▸ **WORK REQUEST**: A faithful copy of the data is the goal; set it down exactly, without the images.

▸ **THE DATA**:
+ + +

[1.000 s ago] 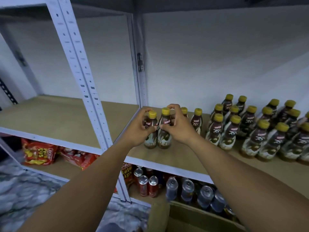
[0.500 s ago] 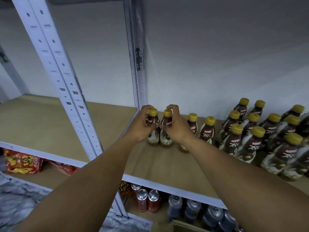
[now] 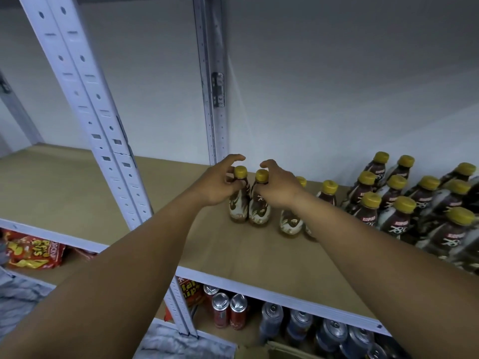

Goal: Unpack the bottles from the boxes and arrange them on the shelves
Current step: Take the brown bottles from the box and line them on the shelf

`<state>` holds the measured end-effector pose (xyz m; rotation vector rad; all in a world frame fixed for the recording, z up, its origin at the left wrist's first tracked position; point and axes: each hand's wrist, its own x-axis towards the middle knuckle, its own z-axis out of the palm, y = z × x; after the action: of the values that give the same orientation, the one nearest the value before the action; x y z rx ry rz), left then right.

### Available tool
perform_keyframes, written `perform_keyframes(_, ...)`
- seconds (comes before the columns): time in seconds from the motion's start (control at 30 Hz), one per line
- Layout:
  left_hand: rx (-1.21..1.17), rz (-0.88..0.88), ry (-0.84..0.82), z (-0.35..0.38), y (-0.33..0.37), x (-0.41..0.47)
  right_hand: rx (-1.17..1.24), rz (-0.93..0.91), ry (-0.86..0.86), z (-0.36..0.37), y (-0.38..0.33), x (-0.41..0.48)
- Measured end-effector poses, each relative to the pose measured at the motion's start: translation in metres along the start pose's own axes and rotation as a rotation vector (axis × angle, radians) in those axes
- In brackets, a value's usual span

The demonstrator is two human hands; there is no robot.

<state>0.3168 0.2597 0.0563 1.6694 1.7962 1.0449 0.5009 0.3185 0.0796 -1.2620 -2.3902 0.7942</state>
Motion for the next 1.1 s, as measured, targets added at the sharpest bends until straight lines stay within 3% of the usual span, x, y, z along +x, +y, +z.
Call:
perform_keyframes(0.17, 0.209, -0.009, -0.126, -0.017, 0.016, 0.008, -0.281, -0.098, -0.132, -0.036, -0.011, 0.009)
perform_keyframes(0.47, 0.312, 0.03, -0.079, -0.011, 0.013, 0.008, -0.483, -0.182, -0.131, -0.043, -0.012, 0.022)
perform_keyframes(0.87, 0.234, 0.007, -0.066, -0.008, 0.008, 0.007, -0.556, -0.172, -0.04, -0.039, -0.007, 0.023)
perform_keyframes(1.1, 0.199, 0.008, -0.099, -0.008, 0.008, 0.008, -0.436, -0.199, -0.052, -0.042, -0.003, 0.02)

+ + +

▸ **EXERCISE OUTPUT**:
[1.000 s ago] 
[0.500 s ago] 
[now] 

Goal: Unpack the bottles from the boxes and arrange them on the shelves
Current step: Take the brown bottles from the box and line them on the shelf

`<state>` holds the measured end-effector pose (xyz m; rotation vector rad; all in a world frame fixed for the recording, z up, its origin at the left wrist's first tracked position; point and axes: each hand's wrist, its own x-axis towards the middle knuckle, its own z-axis out of the palm, y = z × x; after the action: of the values that give the same orientation, the one nearest the value before the action; x y z rx ry rz), left then right.

### Available tool
perform_keyframes, written `perform_keyframes(_, ...)`
- seconds (comes before the columns): time in seconds from the motion's start (control at 30 Hz), one per line
- Layout:
  left_hand: rx (-1.21..1.17), rz (-0.88..0.88), ry (-0.84..0.82), z (-0.35..0.38), y (-0.33..0.37), x (-0.41..0.47)
  right_hand: rx (-1.17..1.24), rz (-0.93..0.91), ry (-0.86..0.86), z (-0.36..0.37), y (-0.38..0.33), x (-0.41..0.48)
- Measured end-effector poses, each relative to the pose measured at the motion's start: translation in metres along the start pose's own axes and rotation as a rotation vector (axis × angle, radians) in those axes
- In brackets, a value's usual span

The demonstrator is two human hands; there is no robot.

<state>0.3168 0.2597 0.0563 1.6694 1.7962 1.0449 0.5009 0.3185 0.0796 -1.2620 -2.3902 0.7942</state>
Motion for the next 1.1 s, as measured, targets added at the sharpest bends until straight lines stay within 3% of the usual span, x, y, z along +x, +y, +z.
Call:
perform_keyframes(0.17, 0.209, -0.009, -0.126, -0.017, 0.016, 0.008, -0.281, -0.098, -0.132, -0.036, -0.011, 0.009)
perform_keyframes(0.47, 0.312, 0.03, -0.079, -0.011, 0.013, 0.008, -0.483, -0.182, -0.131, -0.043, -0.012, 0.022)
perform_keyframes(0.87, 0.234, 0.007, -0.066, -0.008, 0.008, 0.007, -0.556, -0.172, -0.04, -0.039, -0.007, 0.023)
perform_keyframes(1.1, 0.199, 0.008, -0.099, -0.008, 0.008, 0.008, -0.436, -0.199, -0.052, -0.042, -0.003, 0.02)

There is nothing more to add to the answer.